Yanagihara (The People in the Trees, 2013) takes the still-bold leap of writing about characters who don’t share her background; in addition to being male, JB is African-American, Malcolm has a black father and white mother, Willem is white, and “Jude’s race was undetermined”—deserted at birth, he was raised in a monastery and had an unspeakably traumatic childhood that’s revealed slowly over the course of the book. Two of them are gay, one straight and one bisexual. There isn’t a single significant female character, and for a long novel, there isn’t much plot. There aren’t even many markers of what’s happening in the outside world; Jude moves to a loft in SoHo as a young man, but we don’t see the neighborhood change from gritty artists’ enclave to glitzy tourist destination.
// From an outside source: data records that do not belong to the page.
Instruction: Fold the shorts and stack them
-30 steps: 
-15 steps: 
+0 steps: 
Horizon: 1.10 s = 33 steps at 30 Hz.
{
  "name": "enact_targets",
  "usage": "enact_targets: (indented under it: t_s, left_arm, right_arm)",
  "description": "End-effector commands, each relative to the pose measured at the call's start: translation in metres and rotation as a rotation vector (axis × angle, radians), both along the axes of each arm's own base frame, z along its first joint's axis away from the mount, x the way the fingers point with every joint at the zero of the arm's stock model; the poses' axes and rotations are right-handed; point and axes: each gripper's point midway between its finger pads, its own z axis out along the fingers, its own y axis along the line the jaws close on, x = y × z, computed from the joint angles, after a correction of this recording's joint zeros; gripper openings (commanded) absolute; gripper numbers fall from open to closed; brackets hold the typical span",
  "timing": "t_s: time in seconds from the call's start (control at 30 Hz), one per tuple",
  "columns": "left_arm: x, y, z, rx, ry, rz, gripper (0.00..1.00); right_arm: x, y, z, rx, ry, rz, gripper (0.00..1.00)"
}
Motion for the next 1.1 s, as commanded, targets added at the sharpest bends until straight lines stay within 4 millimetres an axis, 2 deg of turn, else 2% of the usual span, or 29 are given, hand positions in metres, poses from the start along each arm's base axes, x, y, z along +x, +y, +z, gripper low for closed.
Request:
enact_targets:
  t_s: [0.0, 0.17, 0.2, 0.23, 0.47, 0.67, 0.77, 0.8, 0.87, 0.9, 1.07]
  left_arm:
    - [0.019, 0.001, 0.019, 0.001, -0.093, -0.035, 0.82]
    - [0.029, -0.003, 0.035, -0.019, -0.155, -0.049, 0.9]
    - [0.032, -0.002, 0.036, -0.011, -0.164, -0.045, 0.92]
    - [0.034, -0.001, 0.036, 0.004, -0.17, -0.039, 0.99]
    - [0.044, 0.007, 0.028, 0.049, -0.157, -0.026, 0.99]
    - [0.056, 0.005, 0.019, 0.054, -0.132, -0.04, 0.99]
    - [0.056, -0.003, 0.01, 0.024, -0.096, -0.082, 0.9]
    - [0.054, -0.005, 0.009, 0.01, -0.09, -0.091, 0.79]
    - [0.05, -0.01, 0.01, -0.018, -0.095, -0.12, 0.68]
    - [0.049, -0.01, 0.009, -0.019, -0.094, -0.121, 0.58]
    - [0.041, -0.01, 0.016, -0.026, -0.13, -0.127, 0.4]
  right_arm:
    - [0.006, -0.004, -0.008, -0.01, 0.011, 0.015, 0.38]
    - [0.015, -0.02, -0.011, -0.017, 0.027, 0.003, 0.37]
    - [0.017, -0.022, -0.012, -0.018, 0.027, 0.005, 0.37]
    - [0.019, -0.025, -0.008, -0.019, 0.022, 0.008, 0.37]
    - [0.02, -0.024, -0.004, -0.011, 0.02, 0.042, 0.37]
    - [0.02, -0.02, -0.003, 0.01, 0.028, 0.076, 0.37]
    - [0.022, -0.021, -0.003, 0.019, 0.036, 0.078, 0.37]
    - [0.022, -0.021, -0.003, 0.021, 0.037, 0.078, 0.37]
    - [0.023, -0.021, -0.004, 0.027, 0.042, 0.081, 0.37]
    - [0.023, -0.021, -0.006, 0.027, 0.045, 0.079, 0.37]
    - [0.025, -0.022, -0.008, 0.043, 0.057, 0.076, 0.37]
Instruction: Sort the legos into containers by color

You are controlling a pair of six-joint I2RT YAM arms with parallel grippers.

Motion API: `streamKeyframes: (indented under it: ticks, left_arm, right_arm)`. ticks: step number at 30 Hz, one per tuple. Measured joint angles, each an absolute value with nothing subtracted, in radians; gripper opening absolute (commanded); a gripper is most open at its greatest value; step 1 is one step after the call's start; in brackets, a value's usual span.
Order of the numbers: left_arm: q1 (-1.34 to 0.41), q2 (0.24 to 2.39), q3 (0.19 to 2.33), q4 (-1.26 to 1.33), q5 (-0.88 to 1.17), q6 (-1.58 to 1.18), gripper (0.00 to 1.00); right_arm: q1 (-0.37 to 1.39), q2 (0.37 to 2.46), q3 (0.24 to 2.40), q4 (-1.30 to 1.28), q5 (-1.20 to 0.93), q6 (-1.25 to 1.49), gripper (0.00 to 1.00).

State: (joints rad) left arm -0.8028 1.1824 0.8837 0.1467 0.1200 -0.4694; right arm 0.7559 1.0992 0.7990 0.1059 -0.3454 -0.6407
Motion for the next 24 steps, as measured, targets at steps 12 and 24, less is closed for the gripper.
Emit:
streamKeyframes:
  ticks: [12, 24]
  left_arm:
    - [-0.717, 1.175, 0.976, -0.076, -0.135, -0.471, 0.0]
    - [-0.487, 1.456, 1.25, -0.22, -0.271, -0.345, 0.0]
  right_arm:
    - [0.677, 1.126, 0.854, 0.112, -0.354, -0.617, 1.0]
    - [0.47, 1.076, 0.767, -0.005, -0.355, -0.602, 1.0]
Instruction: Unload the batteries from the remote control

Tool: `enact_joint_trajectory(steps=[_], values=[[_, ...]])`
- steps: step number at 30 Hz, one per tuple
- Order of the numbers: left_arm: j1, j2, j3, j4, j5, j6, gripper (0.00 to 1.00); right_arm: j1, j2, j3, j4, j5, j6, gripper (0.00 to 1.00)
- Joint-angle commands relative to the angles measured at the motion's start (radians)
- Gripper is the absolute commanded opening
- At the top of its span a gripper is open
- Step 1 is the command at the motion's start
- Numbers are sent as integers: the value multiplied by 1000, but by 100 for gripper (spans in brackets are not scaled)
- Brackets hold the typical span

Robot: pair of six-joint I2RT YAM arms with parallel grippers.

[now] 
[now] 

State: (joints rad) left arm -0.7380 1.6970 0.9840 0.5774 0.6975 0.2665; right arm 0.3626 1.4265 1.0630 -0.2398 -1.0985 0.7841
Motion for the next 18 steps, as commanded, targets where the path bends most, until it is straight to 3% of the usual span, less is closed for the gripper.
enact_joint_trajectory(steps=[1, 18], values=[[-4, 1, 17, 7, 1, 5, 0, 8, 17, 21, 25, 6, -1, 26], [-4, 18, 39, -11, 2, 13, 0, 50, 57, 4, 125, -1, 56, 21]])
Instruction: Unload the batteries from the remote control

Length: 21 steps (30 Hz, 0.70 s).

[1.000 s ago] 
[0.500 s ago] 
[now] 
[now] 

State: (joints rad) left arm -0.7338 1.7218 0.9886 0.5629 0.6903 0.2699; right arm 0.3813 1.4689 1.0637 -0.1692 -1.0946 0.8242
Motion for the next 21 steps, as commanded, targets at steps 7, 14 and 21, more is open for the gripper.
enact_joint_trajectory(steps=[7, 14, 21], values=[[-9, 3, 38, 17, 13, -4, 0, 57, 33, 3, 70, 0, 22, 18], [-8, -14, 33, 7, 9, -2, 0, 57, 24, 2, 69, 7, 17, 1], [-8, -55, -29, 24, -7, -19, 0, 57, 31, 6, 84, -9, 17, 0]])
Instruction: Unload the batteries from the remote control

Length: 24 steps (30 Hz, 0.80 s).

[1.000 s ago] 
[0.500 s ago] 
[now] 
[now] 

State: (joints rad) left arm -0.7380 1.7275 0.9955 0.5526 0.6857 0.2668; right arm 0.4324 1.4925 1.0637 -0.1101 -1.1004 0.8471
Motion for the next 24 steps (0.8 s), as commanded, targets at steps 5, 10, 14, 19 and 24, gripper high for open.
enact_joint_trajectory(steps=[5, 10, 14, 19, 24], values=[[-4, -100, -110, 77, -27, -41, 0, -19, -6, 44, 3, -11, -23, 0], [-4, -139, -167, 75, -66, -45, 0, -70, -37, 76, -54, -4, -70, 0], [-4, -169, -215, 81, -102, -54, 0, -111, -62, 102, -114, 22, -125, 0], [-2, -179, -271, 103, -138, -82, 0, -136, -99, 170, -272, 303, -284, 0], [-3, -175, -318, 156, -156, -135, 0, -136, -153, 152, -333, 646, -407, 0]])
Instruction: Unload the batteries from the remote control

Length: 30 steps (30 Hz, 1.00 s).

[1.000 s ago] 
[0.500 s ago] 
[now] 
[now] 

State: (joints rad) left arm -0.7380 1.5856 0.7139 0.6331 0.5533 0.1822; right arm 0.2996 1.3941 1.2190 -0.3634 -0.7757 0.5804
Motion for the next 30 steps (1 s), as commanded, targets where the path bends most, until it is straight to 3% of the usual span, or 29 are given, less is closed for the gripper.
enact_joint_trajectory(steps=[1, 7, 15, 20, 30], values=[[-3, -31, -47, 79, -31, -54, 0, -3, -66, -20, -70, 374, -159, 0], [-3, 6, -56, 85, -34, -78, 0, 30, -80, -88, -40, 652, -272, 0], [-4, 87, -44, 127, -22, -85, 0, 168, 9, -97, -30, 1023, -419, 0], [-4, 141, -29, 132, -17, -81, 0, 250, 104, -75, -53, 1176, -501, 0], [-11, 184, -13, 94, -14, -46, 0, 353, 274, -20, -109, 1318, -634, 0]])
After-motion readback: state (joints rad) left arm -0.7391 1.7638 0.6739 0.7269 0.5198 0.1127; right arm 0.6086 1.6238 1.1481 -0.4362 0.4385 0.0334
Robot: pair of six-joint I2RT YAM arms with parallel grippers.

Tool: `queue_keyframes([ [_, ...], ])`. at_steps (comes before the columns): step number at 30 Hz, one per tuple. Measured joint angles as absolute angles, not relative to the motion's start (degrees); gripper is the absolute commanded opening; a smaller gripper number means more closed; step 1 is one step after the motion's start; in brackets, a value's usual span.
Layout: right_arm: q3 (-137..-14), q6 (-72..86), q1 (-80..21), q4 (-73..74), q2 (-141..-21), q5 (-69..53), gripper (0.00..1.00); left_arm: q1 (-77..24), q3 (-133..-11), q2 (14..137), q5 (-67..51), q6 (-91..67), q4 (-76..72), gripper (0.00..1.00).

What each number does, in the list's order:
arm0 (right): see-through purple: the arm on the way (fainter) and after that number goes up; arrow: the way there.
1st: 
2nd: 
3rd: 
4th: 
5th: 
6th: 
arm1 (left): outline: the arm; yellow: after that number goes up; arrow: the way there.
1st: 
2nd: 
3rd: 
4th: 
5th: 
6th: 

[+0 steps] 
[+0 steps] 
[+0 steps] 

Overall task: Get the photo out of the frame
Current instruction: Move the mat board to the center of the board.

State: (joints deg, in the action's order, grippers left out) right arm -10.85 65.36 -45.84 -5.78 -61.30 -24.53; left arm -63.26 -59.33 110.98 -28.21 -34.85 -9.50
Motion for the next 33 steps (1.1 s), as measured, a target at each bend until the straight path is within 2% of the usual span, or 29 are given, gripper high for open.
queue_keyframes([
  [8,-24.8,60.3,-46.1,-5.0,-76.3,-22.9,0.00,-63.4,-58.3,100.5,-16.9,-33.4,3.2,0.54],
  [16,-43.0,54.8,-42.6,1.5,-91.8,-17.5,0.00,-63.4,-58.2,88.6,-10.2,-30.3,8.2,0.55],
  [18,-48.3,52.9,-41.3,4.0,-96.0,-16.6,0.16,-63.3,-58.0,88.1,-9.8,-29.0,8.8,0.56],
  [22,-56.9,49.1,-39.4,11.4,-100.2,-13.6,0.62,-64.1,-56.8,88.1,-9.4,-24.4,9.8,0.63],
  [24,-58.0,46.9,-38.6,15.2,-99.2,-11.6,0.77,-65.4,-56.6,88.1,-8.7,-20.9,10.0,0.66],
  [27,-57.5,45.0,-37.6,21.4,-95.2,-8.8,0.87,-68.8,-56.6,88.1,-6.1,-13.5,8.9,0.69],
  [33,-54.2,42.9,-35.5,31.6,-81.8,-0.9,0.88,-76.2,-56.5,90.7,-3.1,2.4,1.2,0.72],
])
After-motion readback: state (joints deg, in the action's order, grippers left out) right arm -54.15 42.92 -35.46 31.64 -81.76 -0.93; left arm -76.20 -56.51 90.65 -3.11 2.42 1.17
What we get instead is an intensely interior look at the friends’ psyches and relationships, and it’s utterly enthralling. The four men think about work and creativity and success and failure; they cook for each other, compete with each other and jostle for each other’s affection. JB bases his entire artistic career on painting portraits of his friends, while Malcolm takes care of them by designing their apartments and houses. When Jude, as an adult, is adopted by his favorite Harvard law professor, his friends join him for Thanksgiving in Cambridge every year. And when Willem becomes a movie star, they all bask in his glow. Eventually, the tone darkens and the story narrows to focus on Jude as the pain of his past cuts deep into his carefully constructed life.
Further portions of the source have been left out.